LittleFlower378:
If the circumstances mean the offspring could easily die, then as St.Thomas says no, they shouldn’t have relations until another option is found.
By your logic, any person who suffers from an illness that increases the chance of miscarriage should abstain throughout the course of the illness. There are many such illnesses and they are commonly the causes of infertility and miscarriage.
I have a friend who has suffered 15 miscarriages. The best that medicine has come up with is that she has a genetic incompatibility with her husband and continued miscarriage is the likely outcome of continued conceptions. Should they abstain because of this situation and the likelihood of continued loss of life?
I’m sure that St. Thomas was aware that advanced age is associated with increased loss of life and harm to the child, yet he does not speak out against marital relations toward the end of the childbearing years. I gave birth to a child at the age of 41 and then had three miscarriages, finally giving birth to another child at the age of 45. Since I did not have a history of miscarriage, it is clear that those losses were due to my age. Am I, therefore, guilty of their deaths because I chose not to abstain when I knew there was a significant risk of loss?

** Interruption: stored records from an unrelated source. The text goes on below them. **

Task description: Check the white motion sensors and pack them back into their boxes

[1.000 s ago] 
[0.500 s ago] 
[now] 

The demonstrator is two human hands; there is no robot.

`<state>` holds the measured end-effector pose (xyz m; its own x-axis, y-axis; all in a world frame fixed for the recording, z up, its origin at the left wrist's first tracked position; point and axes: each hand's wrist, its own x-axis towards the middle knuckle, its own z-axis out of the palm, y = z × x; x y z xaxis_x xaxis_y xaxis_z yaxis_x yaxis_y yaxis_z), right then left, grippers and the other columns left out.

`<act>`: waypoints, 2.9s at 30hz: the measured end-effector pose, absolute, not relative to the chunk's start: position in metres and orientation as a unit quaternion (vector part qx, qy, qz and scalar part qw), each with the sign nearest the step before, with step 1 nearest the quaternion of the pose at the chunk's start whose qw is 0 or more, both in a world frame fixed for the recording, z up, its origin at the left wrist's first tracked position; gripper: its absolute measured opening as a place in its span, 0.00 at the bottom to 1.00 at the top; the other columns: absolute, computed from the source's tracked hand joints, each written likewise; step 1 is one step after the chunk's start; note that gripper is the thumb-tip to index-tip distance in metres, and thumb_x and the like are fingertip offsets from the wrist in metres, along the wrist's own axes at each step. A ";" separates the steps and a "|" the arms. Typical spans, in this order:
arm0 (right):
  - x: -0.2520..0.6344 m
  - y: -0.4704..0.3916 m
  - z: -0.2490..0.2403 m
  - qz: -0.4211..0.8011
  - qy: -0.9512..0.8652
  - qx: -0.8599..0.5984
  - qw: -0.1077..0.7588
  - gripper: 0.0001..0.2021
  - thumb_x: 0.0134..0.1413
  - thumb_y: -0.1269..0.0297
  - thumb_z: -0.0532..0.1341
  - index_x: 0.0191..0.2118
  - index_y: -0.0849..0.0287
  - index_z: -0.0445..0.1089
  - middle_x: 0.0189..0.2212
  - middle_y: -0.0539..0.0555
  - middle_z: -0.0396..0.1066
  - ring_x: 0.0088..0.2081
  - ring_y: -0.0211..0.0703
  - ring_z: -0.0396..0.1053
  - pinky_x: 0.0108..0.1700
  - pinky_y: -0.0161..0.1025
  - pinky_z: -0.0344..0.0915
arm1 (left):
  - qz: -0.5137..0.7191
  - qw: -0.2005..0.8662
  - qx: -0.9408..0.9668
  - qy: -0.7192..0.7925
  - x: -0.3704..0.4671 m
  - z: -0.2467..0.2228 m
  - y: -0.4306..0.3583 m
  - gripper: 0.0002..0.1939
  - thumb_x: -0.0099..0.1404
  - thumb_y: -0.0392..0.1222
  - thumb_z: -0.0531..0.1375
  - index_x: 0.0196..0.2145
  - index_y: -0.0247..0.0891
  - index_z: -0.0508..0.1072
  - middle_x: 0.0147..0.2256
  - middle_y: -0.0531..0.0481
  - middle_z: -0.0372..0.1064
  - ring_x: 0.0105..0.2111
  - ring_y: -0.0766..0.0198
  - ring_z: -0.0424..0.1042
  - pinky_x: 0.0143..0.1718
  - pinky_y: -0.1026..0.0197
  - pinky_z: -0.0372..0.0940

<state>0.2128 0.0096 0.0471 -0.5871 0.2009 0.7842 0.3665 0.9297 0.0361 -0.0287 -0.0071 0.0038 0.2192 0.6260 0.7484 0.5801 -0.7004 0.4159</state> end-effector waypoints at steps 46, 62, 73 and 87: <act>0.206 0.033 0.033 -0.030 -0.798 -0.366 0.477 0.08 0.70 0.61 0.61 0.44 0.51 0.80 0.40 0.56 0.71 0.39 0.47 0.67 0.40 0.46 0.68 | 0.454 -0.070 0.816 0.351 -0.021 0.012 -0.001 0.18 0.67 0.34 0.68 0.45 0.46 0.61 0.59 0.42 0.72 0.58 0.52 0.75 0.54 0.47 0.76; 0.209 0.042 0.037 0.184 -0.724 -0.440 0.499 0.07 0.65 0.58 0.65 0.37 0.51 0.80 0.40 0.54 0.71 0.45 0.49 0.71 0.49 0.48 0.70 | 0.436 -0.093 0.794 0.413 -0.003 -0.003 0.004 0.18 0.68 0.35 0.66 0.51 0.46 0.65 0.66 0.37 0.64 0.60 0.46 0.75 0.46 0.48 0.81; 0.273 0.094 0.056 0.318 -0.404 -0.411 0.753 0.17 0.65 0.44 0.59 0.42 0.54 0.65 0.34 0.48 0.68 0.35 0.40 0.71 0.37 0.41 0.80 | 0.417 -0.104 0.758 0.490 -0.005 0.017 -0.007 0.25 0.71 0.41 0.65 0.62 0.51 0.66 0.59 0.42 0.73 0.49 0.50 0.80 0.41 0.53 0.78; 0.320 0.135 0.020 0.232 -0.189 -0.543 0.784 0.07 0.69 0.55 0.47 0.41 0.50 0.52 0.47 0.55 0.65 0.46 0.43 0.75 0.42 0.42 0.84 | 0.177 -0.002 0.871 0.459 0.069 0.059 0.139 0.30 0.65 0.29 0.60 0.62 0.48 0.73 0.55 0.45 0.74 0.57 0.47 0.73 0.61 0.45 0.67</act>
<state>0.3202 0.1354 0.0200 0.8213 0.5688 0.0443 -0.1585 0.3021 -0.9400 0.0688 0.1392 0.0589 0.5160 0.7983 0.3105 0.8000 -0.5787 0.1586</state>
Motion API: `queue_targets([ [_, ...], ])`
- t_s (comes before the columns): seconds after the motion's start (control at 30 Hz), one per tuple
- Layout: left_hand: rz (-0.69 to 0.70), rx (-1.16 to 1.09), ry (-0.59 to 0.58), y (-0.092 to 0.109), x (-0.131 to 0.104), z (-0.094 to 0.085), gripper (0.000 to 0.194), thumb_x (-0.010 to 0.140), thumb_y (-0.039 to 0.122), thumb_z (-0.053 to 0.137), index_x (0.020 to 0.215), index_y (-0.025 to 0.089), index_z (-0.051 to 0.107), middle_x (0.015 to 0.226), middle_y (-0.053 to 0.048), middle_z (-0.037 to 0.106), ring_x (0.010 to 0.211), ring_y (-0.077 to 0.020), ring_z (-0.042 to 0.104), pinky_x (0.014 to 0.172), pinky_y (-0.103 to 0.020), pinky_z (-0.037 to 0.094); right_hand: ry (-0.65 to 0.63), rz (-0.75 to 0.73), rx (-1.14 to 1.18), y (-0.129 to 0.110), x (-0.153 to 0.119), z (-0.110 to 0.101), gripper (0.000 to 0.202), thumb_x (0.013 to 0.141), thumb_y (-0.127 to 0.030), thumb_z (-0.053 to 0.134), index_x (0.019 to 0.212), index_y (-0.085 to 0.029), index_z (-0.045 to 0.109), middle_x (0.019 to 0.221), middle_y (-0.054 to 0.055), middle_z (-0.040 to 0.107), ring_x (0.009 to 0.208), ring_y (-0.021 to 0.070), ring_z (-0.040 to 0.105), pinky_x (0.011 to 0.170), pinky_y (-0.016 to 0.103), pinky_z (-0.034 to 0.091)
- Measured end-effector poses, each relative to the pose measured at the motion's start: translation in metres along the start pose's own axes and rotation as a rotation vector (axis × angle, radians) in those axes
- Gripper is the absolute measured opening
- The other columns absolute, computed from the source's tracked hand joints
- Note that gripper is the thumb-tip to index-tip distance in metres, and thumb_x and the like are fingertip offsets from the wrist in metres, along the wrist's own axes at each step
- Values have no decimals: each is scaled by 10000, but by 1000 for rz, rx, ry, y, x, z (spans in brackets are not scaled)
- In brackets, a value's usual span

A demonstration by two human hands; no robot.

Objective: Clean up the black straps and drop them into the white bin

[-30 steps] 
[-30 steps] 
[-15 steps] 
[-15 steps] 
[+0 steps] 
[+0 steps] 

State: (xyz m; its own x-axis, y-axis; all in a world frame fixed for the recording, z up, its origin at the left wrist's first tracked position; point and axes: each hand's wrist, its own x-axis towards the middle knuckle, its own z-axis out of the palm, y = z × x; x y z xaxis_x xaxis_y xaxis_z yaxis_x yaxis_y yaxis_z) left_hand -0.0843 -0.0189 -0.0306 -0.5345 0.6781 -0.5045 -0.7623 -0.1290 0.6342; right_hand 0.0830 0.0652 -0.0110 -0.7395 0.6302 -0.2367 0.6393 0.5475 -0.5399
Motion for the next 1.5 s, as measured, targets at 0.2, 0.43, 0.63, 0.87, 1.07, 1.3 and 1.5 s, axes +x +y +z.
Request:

Do you see where your logic leads? Any infertile couple with known risk factors for miscarriage can be viewed as responsible for the loss of life associated with their condition. Rather than being applauded for their willingness to allow what God wills, even if it brings suffering, it casts suspicion upon them and their motives for continuing sexual relations when the outcome is likely continued loss of life.
I’m not a Thomist and cannot speak to the scope of his argument about menstruation, but I know a priest who is. I will ask his opinion of this when I see him on Saturday.
To deliberately seek this outcome is sinful; to accept it as an effect of the illness or treatment for an illness is not.